About this exercise: In the entries below, the word "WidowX" appears on some lines. Copy each of those lines.

Records:
-- Opening Marker --
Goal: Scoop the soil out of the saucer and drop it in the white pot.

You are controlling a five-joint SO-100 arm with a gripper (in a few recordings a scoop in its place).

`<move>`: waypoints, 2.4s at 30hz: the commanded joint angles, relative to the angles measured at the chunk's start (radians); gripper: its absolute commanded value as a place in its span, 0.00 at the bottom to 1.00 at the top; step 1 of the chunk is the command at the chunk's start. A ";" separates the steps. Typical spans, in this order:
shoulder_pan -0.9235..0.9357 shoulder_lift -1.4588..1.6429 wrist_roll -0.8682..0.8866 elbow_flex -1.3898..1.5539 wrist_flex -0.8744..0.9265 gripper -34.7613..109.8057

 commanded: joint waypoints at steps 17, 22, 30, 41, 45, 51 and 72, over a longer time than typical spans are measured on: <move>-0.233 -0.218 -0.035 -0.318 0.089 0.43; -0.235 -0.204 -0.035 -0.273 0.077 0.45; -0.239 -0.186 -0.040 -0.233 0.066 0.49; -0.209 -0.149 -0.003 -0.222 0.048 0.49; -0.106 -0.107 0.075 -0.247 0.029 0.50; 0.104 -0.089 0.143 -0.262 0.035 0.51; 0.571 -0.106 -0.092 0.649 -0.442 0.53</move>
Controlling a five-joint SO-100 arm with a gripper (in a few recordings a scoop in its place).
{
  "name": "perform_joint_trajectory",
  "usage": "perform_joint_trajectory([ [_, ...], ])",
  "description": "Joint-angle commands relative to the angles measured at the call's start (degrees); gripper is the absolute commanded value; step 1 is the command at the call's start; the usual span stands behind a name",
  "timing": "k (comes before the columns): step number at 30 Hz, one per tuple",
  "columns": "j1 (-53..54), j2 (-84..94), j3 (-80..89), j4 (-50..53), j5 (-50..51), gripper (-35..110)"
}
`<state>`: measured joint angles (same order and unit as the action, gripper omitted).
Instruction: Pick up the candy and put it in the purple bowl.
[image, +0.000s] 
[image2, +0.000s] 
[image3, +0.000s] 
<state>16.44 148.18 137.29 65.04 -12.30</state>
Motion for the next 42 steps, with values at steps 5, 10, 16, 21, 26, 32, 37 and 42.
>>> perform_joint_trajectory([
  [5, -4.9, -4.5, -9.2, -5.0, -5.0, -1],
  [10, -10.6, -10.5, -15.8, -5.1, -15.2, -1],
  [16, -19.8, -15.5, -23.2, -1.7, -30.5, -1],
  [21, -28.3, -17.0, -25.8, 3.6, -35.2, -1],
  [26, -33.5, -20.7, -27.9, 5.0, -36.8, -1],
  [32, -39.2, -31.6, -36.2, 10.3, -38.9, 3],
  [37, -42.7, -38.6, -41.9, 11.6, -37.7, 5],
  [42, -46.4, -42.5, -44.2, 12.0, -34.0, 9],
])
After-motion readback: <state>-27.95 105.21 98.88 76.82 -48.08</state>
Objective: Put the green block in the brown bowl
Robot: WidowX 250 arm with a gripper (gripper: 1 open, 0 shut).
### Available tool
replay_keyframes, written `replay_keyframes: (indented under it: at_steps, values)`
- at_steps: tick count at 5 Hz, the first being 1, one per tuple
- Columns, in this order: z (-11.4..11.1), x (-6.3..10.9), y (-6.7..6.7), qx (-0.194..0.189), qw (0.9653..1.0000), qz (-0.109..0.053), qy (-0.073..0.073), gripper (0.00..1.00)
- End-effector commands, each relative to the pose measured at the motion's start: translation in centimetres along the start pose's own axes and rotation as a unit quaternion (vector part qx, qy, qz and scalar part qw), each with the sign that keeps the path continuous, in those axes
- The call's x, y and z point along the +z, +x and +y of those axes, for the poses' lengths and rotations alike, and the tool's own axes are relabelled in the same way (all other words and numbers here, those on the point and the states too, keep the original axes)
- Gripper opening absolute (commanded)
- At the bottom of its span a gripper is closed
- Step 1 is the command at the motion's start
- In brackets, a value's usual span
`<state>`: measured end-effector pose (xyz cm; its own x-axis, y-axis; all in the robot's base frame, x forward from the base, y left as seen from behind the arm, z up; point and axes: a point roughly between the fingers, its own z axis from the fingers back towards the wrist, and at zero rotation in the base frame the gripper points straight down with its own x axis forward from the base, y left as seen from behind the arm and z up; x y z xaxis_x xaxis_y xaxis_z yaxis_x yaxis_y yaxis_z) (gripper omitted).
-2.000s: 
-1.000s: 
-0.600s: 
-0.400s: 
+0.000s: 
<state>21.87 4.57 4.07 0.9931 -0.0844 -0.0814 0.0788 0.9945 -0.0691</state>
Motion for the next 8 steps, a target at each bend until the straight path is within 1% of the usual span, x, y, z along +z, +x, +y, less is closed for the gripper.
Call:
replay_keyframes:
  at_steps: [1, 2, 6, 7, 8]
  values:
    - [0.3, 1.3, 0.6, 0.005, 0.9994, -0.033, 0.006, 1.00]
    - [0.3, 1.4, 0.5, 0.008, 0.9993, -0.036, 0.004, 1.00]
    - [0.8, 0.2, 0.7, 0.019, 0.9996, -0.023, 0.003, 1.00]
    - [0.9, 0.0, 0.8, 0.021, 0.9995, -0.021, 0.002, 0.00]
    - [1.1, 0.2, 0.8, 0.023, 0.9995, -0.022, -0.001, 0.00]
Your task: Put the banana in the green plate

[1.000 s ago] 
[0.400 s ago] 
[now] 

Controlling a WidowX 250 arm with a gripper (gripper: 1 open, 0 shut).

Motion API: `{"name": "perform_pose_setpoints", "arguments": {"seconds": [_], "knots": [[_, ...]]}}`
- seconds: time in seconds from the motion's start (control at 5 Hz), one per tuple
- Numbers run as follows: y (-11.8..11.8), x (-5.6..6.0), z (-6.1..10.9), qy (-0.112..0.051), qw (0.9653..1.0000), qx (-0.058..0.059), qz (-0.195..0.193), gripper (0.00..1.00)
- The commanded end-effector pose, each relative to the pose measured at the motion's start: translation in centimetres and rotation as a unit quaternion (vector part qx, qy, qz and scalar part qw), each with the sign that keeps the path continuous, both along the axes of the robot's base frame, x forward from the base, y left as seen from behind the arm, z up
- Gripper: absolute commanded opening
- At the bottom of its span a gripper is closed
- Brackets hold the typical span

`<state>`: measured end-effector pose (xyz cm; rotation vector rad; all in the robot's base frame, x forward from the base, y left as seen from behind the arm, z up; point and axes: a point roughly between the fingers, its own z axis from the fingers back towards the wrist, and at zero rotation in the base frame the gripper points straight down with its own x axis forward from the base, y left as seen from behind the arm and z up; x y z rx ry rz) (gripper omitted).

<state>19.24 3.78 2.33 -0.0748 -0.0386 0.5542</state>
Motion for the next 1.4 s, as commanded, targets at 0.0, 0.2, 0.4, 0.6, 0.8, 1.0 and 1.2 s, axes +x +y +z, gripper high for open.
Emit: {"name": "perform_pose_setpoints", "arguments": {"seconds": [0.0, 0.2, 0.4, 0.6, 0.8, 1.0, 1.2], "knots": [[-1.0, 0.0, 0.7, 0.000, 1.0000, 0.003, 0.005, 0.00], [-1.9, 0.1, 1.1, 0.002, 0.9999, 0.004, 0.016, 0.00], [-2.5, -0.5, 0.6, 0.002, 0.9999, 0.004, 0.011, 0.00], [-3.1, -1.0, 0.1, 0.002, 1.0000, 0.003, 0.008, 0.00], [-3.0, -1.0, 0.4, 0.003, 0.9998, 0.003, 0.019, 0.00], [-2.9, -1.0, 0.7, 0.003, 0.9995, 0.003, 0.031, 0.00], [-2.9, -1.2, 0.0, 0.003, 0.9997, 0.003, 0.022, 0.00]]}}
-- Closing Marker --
Answer to this problem:
Robot: WidowX 250 arm with a gripper (gripper: 1 open, 0 shut).
Controlling a WidowX 250 arm with a gripper (gripper: 1 open, 0 shut).

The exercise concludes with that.